Y acercándose a la pintura, su abuelo fue mostrándole cada imagen que en ella se representaba.

—Y esta es mi casa. Pintada de verde. Y esta es la tienda de la esquina, donde podías comprar cosas brillantes y apetitosas.

Noran asentía ante aquella realidad tan colorida y extraña.

Su abuelo parecía estar hablando y respondiéndose al mismo tiempo.

—Y esto es un anuncio panorámico. Con imágenes que destellaban.

—¿Anuncio?

—Era un aviso de las cosas que podían ser tuyas. Este anuncio es de helados, por ejemplo.

—¿Helados?

El viejo cerró los ojos y puso cara de gozo.

—Eran pedazos fríos de dulce.

Noran vio que el abuelo estaba perdido en sus propias ensoñaciones.

Quiso retirarse, pero la manaza del viejo cayó sobre su hombro.

—Dame tu mano izquierda—ordenó.

El niño se la dio sin protestar. Su abuelo la tomó con cuidado y la metió en la olla repleta de sangre fresca y de pigmentos. Y luego la presionó sobre su pintura, contra la pared de roca.

—Ahora también tú eres parte de esa calle que ya no existe —le susurró.

Noran supo, en ese instante, como una revelación largo tiempo demorada, que su abuelo acababa de vincularlo para siempre con aquella obra.

Y se quedó mirando la huella de su mano en la pared de la caverna.

Su marca en el mundo. 

Tomado del libro Aires del verano en el parabrisas (ICBC, 2009)

Gabriel Trujillo Muñoz nació en Mexicali, Baja California, México, el 21 de julio de 1958. Es poeta, narrador y ensayista. Es profesor de tiempo completo de la Facultad de Ciencias Humanas de la UABC-Mexicali y uno de los editores de la Revista Universitaria de la Universidad Autónoma de Baja California.
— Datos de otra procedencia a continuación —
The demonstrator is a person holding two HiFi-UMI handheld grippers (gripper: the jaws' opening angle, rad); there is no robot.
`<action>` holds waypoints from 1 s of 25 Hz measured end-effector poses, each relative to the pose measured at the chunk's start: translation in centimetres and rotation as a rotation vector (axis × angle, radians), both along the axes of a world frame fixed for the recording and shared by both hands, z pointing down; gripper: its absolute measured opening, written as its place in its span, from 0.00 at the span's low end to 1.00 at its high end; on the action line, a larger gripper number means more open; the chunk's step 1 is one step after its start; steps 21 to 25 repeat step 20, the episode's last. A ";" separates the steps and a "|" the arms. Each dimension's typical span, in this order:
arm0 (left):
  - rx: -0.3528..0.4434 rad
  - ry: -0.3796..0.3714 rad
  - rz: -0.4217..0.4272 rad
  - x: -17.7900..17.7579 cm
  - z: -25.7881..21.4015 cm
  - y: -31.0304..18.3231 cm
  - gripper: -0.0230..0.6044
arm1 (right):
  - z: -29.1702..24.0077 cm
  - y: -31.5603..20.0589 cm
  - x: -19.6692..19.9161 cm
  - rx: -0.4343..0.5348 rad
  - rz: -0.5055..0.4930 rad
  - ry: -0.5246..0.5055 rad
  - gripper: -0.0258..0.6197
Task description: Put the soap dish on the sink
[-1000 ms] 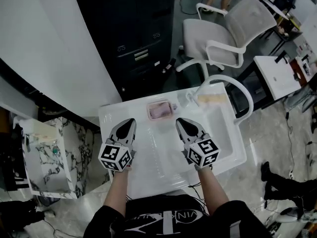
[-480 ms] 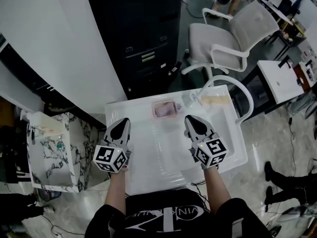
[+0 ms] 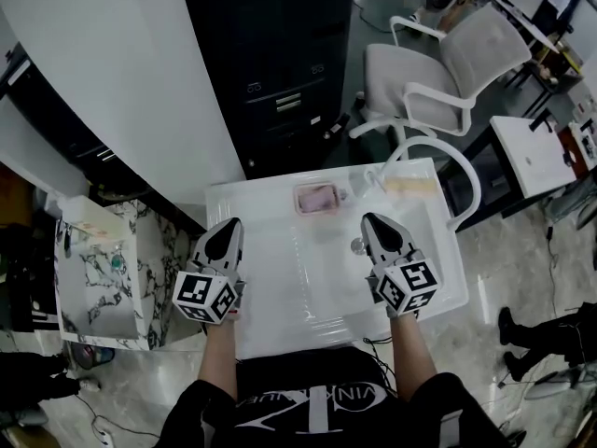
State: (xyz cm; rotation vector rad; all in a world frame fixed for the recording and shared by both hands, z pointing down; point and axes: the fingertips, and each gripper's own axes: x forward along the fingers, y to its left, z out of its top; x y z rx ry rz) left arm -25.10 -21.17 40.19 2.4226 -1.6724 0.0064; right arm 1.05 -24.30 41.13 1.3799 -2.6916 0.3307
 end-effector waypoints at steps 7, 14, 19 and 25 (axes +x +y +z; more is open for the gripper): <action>0.003 -0.002 -0.003 -0.3 0.0 0.5 0.06 | -0.1 0.6 0.0 0.008 0.010 -0.004 0.09; -0.004 0.000 0.006 0.1 0.3 0.6 0.06 | 0.6 1.1 0.6 -0.009 0.027 -0.007 0.09; -0.008 -0.002 0.013 0.2 0.5 0.4 0.06 | 1.0 1.1 1.1 -0.017 0.053 -0.018 0.09; -0.009 -0.003 0.014 0.3 0.5 0.4 0.06 | 1.0 1.1 1.2 -0.017 0.057 -0.020 0.09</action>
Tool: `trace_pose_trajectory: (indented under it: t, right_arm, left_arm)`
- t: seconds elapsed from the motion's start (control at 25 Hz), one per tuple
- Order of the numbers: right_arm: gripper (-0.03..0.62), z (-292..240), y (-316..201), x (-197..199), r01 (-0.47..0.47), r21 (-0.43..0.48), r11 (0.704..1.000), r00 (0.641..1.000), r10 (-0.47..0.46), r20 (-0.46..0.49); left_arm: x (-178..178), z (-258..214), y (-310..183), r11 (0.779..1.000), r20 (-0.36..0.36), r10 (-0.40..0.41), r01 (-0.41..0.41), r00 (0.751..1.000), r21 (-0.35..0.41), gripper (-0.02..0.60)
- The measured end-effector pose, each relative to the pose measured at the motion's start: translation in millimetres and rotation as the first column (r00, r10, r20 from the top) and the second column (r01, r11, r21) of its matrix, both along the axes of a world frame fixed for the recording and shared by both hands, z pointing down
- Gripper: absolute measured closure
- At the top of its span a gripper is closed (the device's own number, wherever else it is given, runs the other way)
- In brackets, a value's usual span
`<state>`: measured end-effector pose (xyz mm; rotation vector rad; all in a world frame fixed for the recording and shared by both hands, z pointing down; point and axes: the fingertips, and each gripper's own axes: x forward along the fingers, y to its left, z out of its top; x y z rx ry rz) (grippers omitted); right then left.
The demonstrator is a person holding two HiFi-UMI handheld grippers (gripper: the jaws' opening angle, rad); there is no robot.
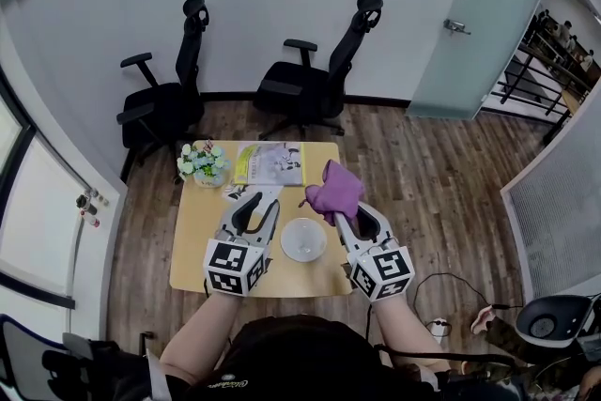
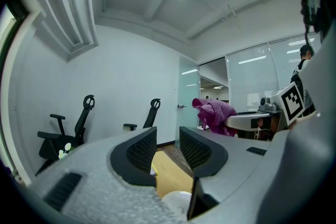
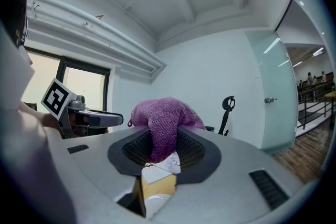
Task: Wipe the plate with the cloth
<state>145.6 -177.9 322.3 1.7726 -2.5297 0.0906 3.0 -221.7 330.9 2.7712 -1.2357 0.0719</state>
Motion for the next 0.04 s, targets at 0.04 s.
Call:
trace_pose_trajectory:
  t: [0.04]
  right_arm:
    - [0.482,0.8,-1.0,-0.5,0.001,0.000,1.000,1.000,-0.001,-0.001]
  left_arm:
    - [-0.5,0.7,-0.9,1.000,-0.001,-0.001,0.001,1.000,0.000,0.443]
Ha publicado más de ciento treinta libros como autor y compilador. Una apretada síntesis permite citar, entre muchos otros, Miríada (cuentos, 1991), Laberinto (novela, 1995), Mezquite Road (novela, 1995), Conjurados (novela, 1999), Espantapájaros (novela, 1999), Trebejos (cuentos, 2001), Mercaderes (cuentos, 2002), Aires del verano en el parabrisas (cuentos, 2009), Trenes perdidos en la niebla (novela, 2010), Moriremos como soles (novela, 2011), Círculo de fuego (novela, 2014), Música para difuntos (novela, 2014) y Vecindad con el abismo (novela, 2015).